Michael Mronz, der Sportmanager des CHIO in Aachen, spricht im Interview mit unserer Redaktion über Tradition, Globalisierung des Pferdesports und Chancen für Olympische Spiele 2032 in NRW.

 Michael Mronz.

Michael Mronz.

Foto: Bretz

Michael Mronz muss nur noch kurz die Mails checken. Und die Anrufliste auf seinem Mobiltelefon. Und zwei engen Mitarbeitern noch ein paar Anweisungen geben. Es ist der CHIO in Aachen, das Weltfest des Reitsports und Mronz, 50, ist der Macher im Hintergrund. Der Rheinländer empfängt zum Gespräch in seinem Büro auf der Rückseite des Reitstadions.

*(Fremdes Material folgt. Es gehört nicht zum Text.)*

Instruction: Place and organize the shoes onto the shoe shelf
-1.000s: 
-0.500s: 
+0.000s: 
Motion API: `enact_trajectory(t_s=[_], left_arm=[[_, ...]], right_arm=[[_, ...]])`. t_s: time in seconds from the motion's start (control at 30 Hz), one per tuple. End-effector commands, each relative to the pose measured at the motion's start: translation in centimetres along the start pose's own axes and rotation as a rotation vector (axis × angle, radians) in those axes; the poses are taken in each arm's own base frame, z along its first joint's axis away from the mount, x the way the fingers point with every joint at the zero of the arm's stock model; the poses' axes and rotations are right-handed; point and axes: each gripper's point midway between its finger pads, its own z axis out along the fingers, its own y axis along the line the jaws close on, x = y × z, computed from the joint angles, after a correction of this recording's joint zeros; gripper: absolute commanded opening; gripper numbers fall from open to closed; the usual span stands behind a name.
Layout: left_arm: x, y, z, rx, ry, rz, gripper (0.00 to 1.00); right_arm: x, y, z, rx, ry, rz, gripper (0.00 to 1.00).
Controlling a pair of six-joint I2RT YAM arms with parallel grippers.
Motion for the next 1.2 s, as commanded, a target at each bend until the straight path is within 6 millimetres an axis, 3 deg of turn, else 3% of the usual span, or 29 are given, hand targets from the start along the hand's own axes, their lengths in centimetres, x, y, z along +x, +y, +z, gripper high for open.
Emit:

Herr Mronz, von Ihrem Büro aus können Sie auf das Fußballstadion von Alemannia Aachen blicken. Ein sogenannter Tradionsverein, der mittlerweile in die Regionalliga abgestürzt ist. Ist das für Sie ein mahnendes Beispiel?

Mronz (überlegt lange) Tradition ist keine Garantie für Erfolg. Tradition kann eine Chance sein, wenn man die richtigen Entscheidungen trifft und auch den Mut hat, sie wieder zurückzunehmen, wenn man sieht, dass es in die falsche Richtung geht.

Wann mussten Sie denn schon mal eine Idee beim CHIO zurücknehmen, von der Sie eigentlich gedacht haben, "Mronz, das wird durch die Decke gehen"?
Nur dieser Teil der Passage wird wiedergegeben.